Search code examples
elasticsearchkibanaelastic-stackelasticsearch-aggregationelasticsearch-dsl

How to Count Unique Assets with Specific Severity in Elasticsearch?


I have data as follows:

{
        "_index": "index",
        "_id": "...",
        "_score": 4.512486,
        "_source": {
          "division": {
            "name": "Ben",
            "id": "678"
          },
          "summary": {
            "severity": 2,
            "last_issue_at": "...",
            "first_issue_at": "...",
            "issues_count": 1
          },
          "company": {
            "id": "..."
          },
          "ingest_timestamp": "..",
          "asset": {
            "name": "Bus",
            "vin": "123",
            "id": "...",
            "manufacturer": ...
          },
          "timestamp": "..."
        } 
    {
        "_index": "index",
        "_id": "...",
        "_score": 4.512486,
        "_source": {
          "division": {
            "name": "Ben",
            "id": "678"
          },
          "summary": {
            "severity": 1,
            "last_issue_at": "...",
            "first_issue_at": "...",
            "issues_count": 1
          },
          "company": {
            "id": "..."
          },
          "ingest_timestamp": "..",
          "asset": {
            "name": "Bus",
            "vin": "123",
            "id": "...",
            "manufacturer": ...
          },
          "timestamp": "..."
        }
      

Goal: Count unique assets with a severity of 1 or 2. If an asset has both severities, only count the one with severity 1.

Here is my query so far:

{
  "query": {
    "bool": {
      "must": [
        {
          "match": {
            "company.id": "..."
          }
        },
        {
          "range": {
            "timestamp": {
              "gte": "...",
              "lte": "..."
            }
          }
        }
      ]
    }
  },
  "runtime_mappings": {
    "asset_id_and_vin": {
      "type": "keyword",
      "script": {
        "source": "if (doc.containsKey('asset.vin')) { emit(doc['asset.id'] + ' ' + doc['asset.vin']) } else { emit(doc['asset.id'].value + ' ' + 'N/A') }"
      }
    }
  },
  "aggs": {
    "asset_count": {
      "cardinality": {
        "field": "asset_id_and_vin"
      }
    },
    "assets": {
      "multi_terms": {
        "terms": [
          {
            "field": "asset.name"
          },
          {
            "field": "asset.vin",
            "missing": "N/A"
          },
          {
            "field": "division.name"
          },
          {
            "field": "asset.id"
          },
          {
            "field": "division.id"
          }
        ],
        "order": {
          "earliest_date": "desc"
        },
        "size": 100
      },
      "aggs": {
        "severity": {
          "min": {
            "field": "summary.severity"
          }
        },
        "earliest_date": {
          "min": {
            "field": "summary.first_issue_at"
          }
        },
        "latest_date": {
          "max": {
            "field": "summary.last_issue_at"
          }
        },
        "issues": {
          "sum": {
            "field": "summary.issues_count"
          }
        },
        "filtered_assets": {
          "bucket_selector": {
            "buckets_path": {
              "min_severity": "severity"
            },
            "script": "params.min_severity == 1 || params.min_severity == 2"
          }
        },
        "pagination": {
          "bucket_sort": {
            "size": 100,
            "from": 0
          }
        }
      }
    }
  }
} 

I added the bucket_selector to return severities that are either 1 or 2, not both. However, this doesn't account for assets that can have both severities, as it checks one document at a time. How can I modify my query to ensure I only count the asset with severity 1 if it has both severities?

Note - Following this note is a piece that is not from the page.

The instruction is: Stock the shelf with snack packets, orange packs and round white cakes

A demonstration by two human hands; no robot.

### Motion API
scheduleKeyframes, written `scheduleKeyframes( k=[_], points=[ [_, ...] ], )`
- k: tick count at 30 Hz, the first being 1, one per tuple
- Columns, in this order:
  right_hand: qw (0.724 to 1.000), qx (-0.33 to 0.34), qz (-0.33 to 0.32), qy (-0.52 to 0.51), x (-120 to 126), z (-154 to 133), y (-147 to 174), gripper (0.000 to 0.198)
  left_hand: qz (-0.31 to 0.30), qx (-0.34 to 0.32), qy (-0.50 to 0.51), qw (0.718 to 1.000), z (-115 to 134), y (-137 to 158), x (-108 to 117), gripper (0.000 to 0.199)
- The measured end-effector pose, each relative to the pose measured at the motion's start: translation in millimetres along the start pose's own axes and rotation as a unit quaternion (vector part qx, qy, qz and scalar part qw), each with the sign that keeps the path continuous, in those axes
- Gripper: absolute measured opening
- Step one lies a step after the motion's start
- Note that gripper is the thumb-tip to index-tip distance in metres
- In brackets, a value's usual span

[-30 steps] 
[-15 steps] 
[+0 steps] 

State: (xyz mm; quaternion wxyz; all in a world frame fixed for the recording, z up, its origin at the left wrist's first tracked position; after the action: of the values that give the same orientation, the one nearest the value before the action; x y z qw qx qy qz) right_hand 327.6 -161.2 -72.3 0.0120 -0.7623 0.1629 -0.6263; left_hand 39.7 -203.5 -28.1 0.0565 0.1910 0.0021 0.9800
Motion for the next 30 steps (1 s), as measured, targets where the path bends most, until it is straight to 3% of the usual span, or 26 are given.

Any advice or suggestions for improving my query would be greatly appreciated. Thanks in advance!


Solution

  • Instead of bucket_selector, you need to use bucket_sort, it is a bit tricky since bucket sort cannot work with terms directly, so you need to add another metric aggregation underneath that would simply mirror the keys in terms (min_value in the example below).

    Unfortunately, your requirement of sorting by earliest date is not feasible in this setup. The earliest date can only be found in a pipeline aggregation, which cannot be used for composite aggs sorting. To sort by earliest date we would need to how you index the data.

    DELETE test
    
    PUT test
    {
      "mappings": {
        "properties": {
          "division": {
            "properties": {
              "id": {
                "type": "keyword"
              },
              "name": {
                "type": "keyword"
              }
            }
          },
          "asset": {
            "properties": {
              "id": {
                "type": "keyword"
              },
              "vin": {
                "type": "keyword"
              },
              "name": {
                "type": "keyword"
              }
            }
          },
          "company": {
            "properties": {
              "id": {
                "type": "keyword"
              }
            }
          }
        }
      }
    }
    
    
    POST test/_bulk?refresh
    { "index": { "_id": "1" } }
    {"division":{"name":"Ben","id":"678"},"summary":{"severity":1,"last_issue_at":"2016-01-01","first_issue_at":"2015-01-01","issues_count":1},"company":{"id":"..."},"ingest_timestamp":"..","asset":{"name":"Bus","vin":"123","id":"...","manufacturer":"..."},"timestamp":"..."}
    { "index": { "_id": "2" } }
    {"division":{"name":"Ben","id":"678"},"summary":{"severity":2,"last_issue_at":"2024-01-01","first_issue_at":"2020-01-01","issues_count":1},"company":{"id":"..."},"ingest_timestamp":"..","asset":{"name":"Bus","vin":"123","id":"...","manufacturer":"..."},"timestamp":"..."}
      
    
    POST test/_search
    {
      "size": 0,
      "query": {
        "bool": {
          "must": [
            {
              "match": {
                "company.id": "..."
              }
            }
          ]
        }
      },
      "runtime_mappings": {
        "asset_id_and_vin": {
          "type": "keyword",
          "script": {
            "source": "if (doc.containsKey('asset.vin')) { emit(doc['asset.id'] + ' ' + doc['asset.vin']) } else { emit(doc['asset.id'].value + ' ' + 'N/A') }"
          }
        }
      },
      "aggs": {
        "asset_count": {
          "cardinality": {
            "field": "asset_id_and_vin"
          }
        },
        "assets": {
          "multi_terms": {
            "terms": [
              {
                "field": "asset.name"
              },
              {
                "field": "asset.vin",
                "missing": "N/A"
              },
              {
                "field": "division.name"
              },
              {
                "field": "asset.id"
              },
              {
                "field": "division.id"
              }
            ],
            "size": 100
          },
          "aggs": {
            "severity": {
              "terms": {
                "field": "summary.severity"
              },
              "aggs": {
                "min_value": {
                  "min": {
                    "field": "summary.severity"
                  }
                },
                "earliest_date": {
                  "min": {
                    "field": "summary.first_issue_at"
                  }
                },
                "latest_date": {
                  "max": {
                    "field": "summary.last_issue_at"
                  }
                },
                "issues": {
                  "sum": {
                    "field": "summary.issues_count"
                  }
                },
                "min_severity": {
                  "bucket_sort": {
                    "sort": [{
                      "min_value": {
                        "order": "asc"
                      }
                    }],
                    "size": 1
                  }
                }
              }
            }
          }
        }
      }
    }